/ Modified nov 15, 2022 1:28 p.m.

Midterm elections a "wake up call" for state Republicans

UA political analysis of Arizona vote shows toxic connection to Trump

AZ Vote Review A 2020 mail-in election ballot.

Political analysts say the rash of Republican party defeats in the general election show the G.O.P. has lost its grip on Arizona voters, and they place the blame squarely on former president Donald Trump.

A research group led by University of Arizona political scientist Samara Klar found Republican voting patterns that started during the summer’s primary election carried strongly into last week’s general election, where a list of Arizona candidates linked to Trump lost to Democrats.

Klar’s team began studying Arizona Republican voters during the primary season, when Trump loyalist Kari Lake defeated rival Karen Taylor Robson in the race for the gubernatorial nomination.

“What we found was that when it was a Lake voter versus a Taylor Robson voter there was no distinction when it came to typical political variables,” she said. “Their biggest distinction was how they felt about Donald Trump.”

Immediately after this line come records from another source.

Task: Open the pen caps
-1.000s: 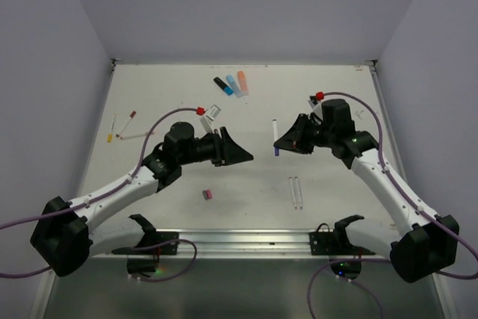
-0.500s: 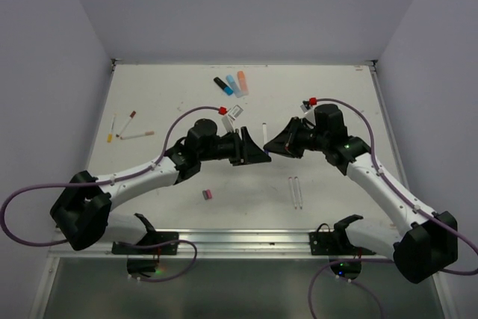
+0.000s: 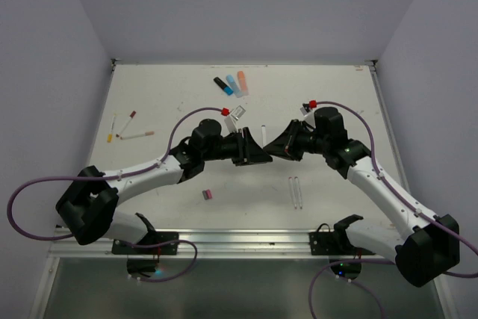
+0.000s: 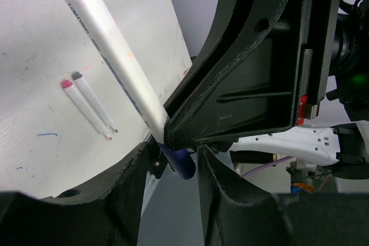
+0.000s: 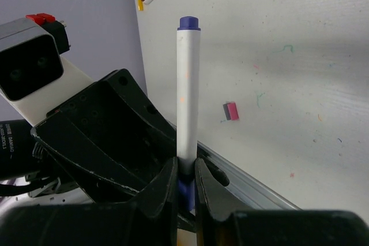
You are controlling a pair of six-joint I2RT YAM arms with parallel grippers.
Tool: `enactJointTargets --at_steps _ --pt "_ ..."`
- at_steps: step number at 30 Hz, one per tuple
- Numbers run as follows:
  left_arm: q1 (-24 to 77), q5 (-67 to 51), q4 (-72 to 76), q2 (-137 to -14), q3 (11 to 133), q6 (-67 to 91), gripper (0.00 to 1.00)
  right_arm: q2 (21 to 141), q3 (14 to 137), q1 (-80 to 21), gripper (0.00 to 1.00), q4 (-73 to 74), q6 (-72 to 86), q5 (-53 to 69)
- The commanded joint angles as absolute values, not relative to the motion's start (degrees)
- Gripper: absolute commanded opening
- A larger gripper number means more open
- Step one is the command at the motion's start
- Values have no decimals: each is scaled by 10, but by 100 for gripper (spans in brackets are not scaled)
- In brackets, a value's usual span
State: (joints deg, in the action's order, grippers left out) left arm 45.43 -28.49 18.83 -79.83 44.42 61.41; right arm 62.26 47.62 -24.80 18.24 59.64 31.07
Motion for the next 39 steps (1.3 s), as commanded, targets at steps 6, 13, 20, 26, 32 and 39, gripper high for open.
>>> enactJointTargets --at_steps 6,13,20,26,32,39 --pt "466 -264 227 -800 461 632 31 607 473 -257 0 175 599 323" --pt "467 -274 236 -798 456 636 0 620 489 -257 0 185 578 330" --pt "468 -306 269 -787 428 637 0 653 518 -257 23 195 541 344" --pt "468 -347 345 -777 390 672 0 673 520 -257 8 172 534 365" --pt "467 -451 595 -802 353 765 0 650 479 -257 0 59 551 424" --pt "467 -444 1086 -899 307 1018 0 614 425 -253 0 -188 628 461"
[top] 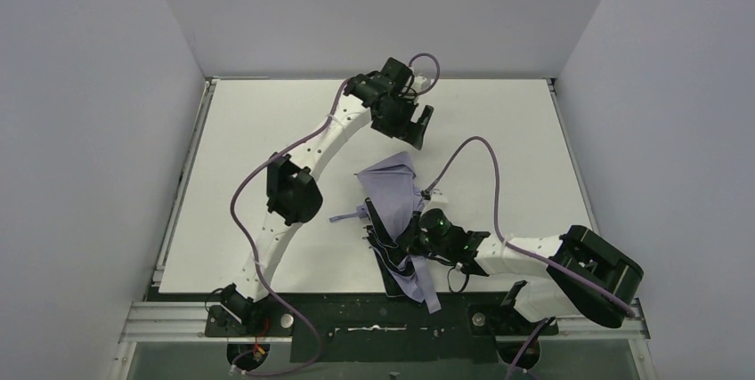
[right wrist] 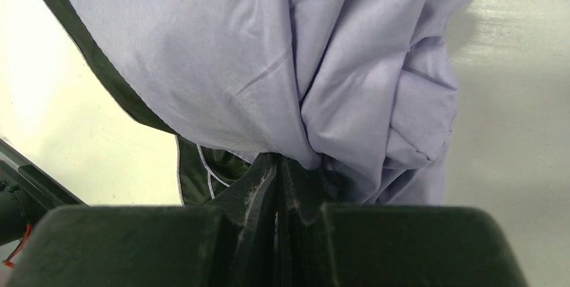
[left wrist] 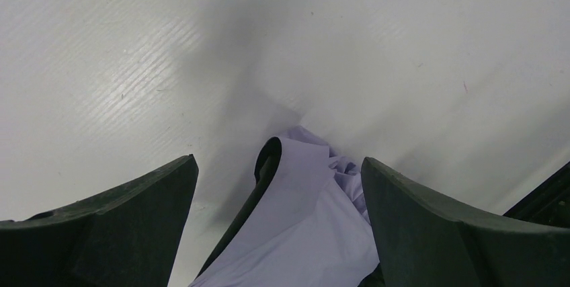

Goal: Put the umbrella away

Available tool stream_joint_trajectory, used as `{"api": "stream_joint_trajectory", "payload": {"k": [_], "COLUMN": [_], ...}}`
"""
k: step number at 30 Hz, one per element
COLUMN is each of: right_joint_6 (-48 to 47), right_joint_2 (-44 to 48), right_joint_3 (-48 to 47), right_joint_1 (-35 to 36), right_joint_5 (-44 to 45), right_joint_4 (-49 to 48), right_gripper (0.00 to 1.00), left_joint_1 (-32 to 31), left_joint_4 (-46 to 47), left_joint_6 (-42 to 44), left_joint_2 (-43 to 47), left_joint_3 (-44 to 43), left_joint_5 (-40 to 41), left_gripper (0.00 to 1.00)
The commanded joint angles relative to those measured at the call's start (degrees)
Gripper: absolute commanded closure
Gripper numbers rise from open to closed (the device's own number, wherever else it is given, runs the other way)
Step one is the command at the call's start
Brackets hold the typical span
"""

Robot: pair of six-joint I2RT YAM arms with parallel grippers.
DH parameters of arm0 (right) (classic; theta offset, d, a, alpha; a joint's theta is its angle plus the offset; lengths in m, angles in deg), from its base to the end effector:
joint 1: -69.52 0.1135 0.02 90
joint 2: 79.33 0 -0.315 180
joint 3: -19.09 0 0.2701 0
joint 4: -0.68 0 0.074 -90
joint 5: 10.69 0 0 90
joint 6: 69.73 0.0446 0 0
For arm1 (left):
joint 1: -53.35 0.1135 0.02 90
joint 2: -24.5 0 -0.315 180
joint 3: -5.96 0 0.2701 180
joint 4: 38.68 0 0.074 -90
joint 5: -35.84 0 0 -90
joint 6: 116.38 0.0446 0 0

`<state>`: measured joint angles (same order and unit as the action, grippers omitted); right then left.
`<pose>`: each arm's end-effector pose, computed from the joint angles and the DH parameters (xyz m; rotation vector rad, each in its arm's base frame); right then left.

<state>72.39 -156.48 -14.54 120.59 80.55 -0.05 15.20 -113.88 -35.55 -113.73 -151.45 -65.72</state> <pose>0.1471 0.1805 0.1541 0.0345 2.4862 0.8347 0.4473 -0.3627 0.3145 0.7343 2.5174 -0.5644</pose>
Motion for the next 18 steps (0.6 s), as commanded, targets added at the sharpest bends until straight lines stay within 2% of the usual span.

The study showed a sharp split between G.O.P. voters who liked the former President and those who didn’t. Klar says the division spread to independent voters in the general election, where Lake lost to Democrat Katie Hobbs.

“So, if you can’t get every single Republican on board, that’s when you really need the independents,” said Klar. “Unfortunately for Kari Lake most of the independents don’t like Trump either.”

A breakdown of 2022 election voters by the Arizona Secretary of State’s office showed 33 percent of those registered identified as independent, compared to 34 percent Republicans and 30 percent Democrats.

Klar explains that before Trump’s presidency, Republican politicians, including Mitt Romney and John McCain, routinely garnered 10-12 percentage point wins among Arizona voters in national elections. She says Trump gathered just 4 percent support in 2016’s presidential contest and lost the state in 2020.

“Trump’s influence in Arizona, if it continues, is not a good thing for the Republican party,” she concluded. “It does not seem to be helping the party here.”